If consumers accept DRM with open arms this will be unprecedented. Previous efforts like DIVX failed miserably. Consumers don't choose products that limit their capabilities.

As these developments occur over the next two years, their are two platforms that will present themselves as viable options.

One is Apple. Apples can do pretty much anything you can do with your PC, with the same files. Apples suck less. (They are FAR from perfect, but they suck less.) They are expensive, but they also do not have DRM. Apple has clearly stated they don't believe DRM will actually work.

The other is Linux. Linux as a desktop isn't THERE yet. Its still clunky. But its ALMOST there, and companies like Lindows selling desktop linux machines at Walmart are incented to get it there. I can certainly imagine the remaining rough edges being smoothed out within the next two years.

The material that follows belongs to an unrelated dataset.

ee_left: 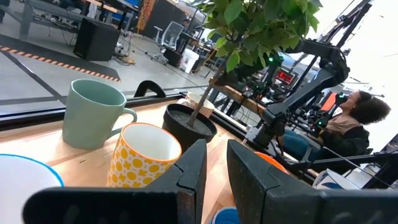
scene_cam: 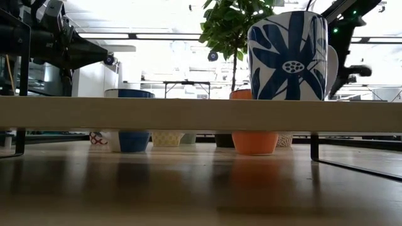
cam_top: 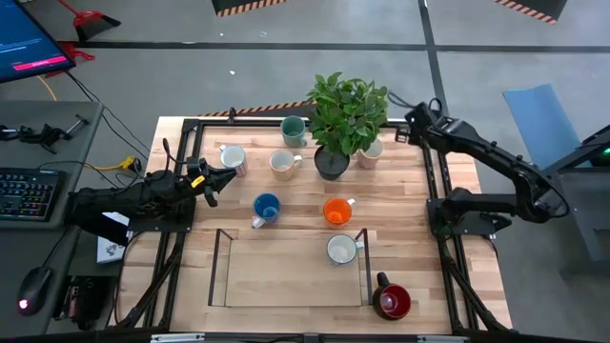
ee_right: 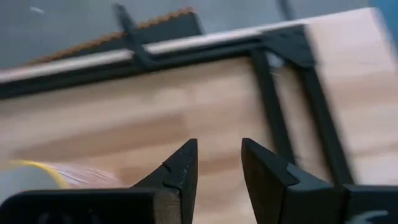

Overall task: Place coffee mugs
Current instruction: Put the white-orange pattern mug on the shelf

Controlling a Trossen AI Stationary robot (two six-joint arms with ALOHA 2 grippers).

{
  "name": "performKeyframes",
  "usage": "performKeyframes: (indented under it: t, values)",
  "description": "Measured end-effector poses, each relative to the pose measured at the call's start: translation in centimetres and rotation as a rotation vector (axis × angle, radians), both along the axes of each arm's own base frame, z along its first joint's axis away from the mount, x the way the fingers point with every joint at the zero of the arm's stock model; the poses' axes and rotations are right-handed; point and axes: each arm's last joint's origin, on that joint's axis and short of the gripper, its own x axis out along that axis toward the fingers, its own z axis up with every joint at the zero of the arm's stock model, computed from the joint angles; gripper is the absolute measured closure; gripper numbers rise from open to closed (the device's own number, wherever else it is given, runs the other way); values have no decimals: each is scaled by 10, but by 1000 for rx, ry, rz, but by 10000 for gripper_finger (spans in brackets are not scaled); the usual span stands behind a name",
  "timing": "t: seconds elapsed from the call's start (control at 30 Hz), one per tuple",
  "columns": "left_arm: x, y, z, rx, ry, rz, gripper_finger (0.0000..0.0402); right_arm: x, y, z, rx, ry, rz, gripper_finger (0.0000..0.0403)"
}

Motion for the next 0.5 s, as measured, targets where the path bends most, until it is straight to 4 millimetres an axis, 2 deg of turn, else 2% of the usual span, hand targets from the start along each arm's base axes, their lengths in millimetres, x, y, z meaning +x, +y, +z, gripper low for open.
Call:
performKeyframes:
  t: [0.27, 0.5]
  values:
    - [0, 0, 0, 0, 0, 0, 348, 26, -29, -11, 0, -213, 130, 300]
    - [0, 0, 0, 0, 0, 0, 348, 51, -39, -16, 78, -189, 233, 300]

So just as the Wintel platform begins telling you "I can't do that, dave." when you ask it to rip your CDs, a number of viable platform options will be reaching maturity.

However, while the home user's interest in information freedom might cause a large migration to Apple and Linux in the consumer market,
the corporate IT market may be very happy with TCPA. Corporate IT has intellectual property management and system administration needs that are well met by TCPA. It allows them to deploy desktops that
their employees can't really control. Central control means consistency and compliance. If general market conditions don't improve the price advantage of linux will look very attractive to corporate buyers, but if they have leeway to make expensive capital expenditures then the large companies will buy TCPA.

So the result that you may see by 2005 is a situation where most people use UNIX in the home and WINDOWS in the office.

There are a couple of caveats here:

1. The government: The government could pass laws making DRM mandatory, or limiting peoples ability to emulate popular windows file formats.

2. Mozilla. Mozilla is clunky. Its bad on linux. Its worse on OSX. IE is just plain better technology. Of all of the Microsoft products that I have used over the years, I am most impressed with it, except on the Mac, where their page rendering is a generation behind the times.

The web is the central part of our computing experience today, and for the forseeable future. If Mozilla doesn't improve, then these options will not be viable. Apple and the various linux vendors should invest in Mozilla's maturity.

I think there are a lot of implications of this for the copyright conflict, anti-trust conflicts, internet standards, etc...

What do YOU think?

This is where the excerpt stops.